Fog rolls across this Baja California fishing community like a coming tide. Early in the morning, it’s foggy. Sometimes at noon, it’s foggy. Late at night, it’s foggy. “When we go down in the mornings to get in the boat you can’t see anything,” says Juan Quintana, a 50-year-old diver who harvests sea urchin, lobster and other underwater delicacies. “It’s like this all the time.”
The fog banks that rise just offshore to envelop the coast are a nuisance to Quintana and the other divers and fishermen here. For their families back home, though, the biggest problem is the lack of drinking water.
Road builders destroyed pipes from a community water system nearly seven years ago. Since then, families have had to drive to the town of El Rosario on a rutted dirt road and fill their plastic water barrels there, a 20-mile round trip.
But Mexican researchers have a low-tech solution for Punta Baja’s water woes: turning the seasonal onset of fog into good-quality drinking water.
They are building a series of 36-foot-long fences to trap fog and provide about 10 gallons of water a day for each village resident.
Though small-scale, to be sure, the project comes amid a renaissance of fog catching in rural areas worldwide and ranks as one of the largest fog collection projects so far in North America.
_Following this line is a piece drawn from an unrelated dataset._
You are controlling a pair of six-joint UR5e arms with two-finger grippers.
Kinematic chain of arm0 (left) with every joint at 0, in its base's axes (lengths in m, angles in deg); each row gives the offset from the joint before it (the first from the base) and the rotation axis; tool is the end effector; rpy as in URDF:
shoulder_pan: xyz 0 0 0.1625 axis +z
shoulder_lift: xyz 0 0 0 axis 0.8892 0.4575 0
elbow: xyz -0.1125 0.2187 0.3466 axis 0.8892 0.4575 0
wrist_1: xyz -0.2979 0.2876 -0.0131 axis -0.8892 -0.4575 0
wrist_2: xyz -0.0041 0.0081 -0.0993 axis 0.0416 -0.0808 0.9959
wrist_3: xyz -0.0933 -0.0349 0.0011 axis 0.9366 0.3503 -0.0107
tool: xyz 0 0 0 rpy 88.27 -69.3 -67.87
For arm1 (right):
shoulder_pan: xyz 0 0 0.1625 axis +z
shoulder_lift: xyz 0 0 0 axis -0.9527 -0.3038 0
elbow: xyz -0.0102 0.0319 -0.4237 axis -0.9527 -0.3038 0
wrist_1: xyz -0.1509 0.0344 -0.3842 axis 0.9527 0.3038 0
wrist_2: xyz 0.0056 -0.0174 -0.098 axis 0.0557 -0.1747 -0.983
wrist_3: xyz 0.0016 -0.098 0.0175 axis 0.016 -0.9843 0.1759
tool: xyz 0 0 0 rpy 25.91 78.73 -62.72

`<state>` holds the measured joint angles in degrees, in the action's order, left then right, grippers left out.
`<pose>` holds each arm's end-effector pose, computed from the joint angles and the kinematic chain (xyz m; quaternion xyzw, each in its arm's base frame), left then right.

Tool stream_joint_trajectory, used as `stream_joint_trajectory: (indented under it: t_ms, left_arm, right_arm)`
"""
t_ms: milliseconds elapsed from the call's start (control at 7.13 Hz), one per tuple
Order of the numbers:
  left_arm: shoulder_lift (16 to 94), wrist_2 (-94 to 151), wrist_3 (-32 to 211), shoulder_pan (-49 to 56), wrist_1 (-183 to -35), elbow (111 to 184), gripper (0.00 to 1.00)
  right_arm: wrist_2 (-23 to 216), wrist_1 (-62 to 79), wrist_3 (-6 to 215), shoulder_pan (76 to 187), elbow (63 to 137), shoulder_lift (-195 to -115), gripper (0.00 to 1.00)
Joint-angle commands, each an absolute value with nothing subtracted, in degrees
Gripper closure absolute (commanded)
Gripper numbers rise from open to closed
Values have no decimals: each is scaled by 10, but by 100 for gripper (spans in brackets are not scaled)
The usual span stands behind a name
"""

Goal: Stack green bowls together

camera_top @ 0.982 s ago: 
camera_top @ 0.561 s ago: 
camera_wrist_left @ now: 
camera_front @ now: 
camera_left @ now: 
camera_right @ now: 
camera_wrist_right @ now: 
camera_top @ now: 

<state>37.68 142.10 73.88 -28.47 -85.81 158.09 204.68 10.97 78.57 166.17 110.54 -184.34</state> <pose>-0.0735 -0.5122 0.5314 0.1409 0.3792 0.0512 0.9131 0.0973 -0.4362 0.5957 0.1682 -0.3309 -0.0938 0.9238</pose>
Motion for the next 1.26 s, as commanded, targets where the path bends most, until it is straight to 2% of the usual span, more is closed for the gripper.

“There is a need for water and there are the meteorological conditions,” says Martín Mundo Molina, a hydrologist from the Mexican Institute of Water Technology in Cuernavaca who has been studying several fog collecting sites in northern Baja California. “We are using technology appropriate for the people and the conditions.”
The technology to turn fog into drinking water is hardly new. Canary Islanders built wooden walls atop their houses to collect fog 2,000 years ago, and until the mid-1700s they carved stone basins to catch fog water dripping from trees.
Today, remote desert towns and islands in South America and Africa are setting up fog collectors using modern mesh.
The trick is finding the right conditions. Mundo discovered that the mountainous jungle regions of Chiapas, Mexico, have lots of fog, but not enough wind to push it through the mesh at the required speed. So a fog-to-water project there didn’t work. Instead, he turned the fog collectors into rain collectors for a community of 400 Tzotzil Indians.
In 1996, Mundo and collaborator Joel Hernández Blanket from Baja California Autonomous University (UABC) began studying the coastline of northern Baja for a foggy spot. They set out dozens of 3-foot-square mesh collectors that trap fog against nylon netting.
The researchers found that several villages around Ensenada—Salsipuedes, La Misión and La Bufadora—have lots of fog but no shortage of community drinking water.
However, Punta Baja, a six-hour drive from the U.S.-Mexican border, fit the bill. The tiny fishing community had plenty of fog—and an acute lack of water.
So last fall, Mundo, Hernández and engineering students from UABC went to work, aided by a $30,000 grant from the Spanish Agency for International Cooperation.
They began building a series of large mesh collectors—36 feet long and 12 feet high—supported by steel posts and cables.
Fog passing through the collectors condenses on the plastic mesh. The water drips into a series of tubes along the bottom and is stored in plastic tanks.
Mundo hopes eventually to erect 20 mesh panels on a bluff overlooking the village, where the fog is densest. He calculates 20 collectors would provide each of the village’s 50 residents nine to 11 gallons of water daily during the fog season, which runs from March to November, enough for cooking, cleaning and drinking.
Strong winds and rain have slowed the project, which is only half-finished.
While it appears to have support from the community, some villagers wonder when it’s going to get done.
“It’s a good project and there’s a lot of fog here, but they’ve been working on this for a while,” says Lázaro Sánchez, a local diver. “We’ll see what happens.”
Mundo says the project has two goals: to demonstrate the technology works and to transfer that technology to the people. Once the water system is running, the university plans to begin training residents to maintain and repair the collectors.
Despite the good intentions, obstacles remain. Like any community water system, Punta Baja’s will require someone to ration supplies. And a spigot left on by accident could drain the system within a few hours.
Such problems may prove more difficult than the engineering variety, Mundo says.
Punta Baja is just the latest fog catching site. Arid regions of Mexico and South America are good candidates for this emerging technology, according to Robert Schemenauer, a Canadian environmental scientist and fog expert.
Schemenauer helped set up the largest project to date, in a coastal village in the northern Atacama Desert of Chile. The 88-collector array has kept a community of 400 self-sufficient in water since 1992. Such have been the results that villagers have enough water left over to cultivate lemon trees.
The most important thing, Schemenauer says, is getting the town behind the project.
“You need to have the community involved from the beginning,” he says, “or the sustainability of the project is always in doubt.”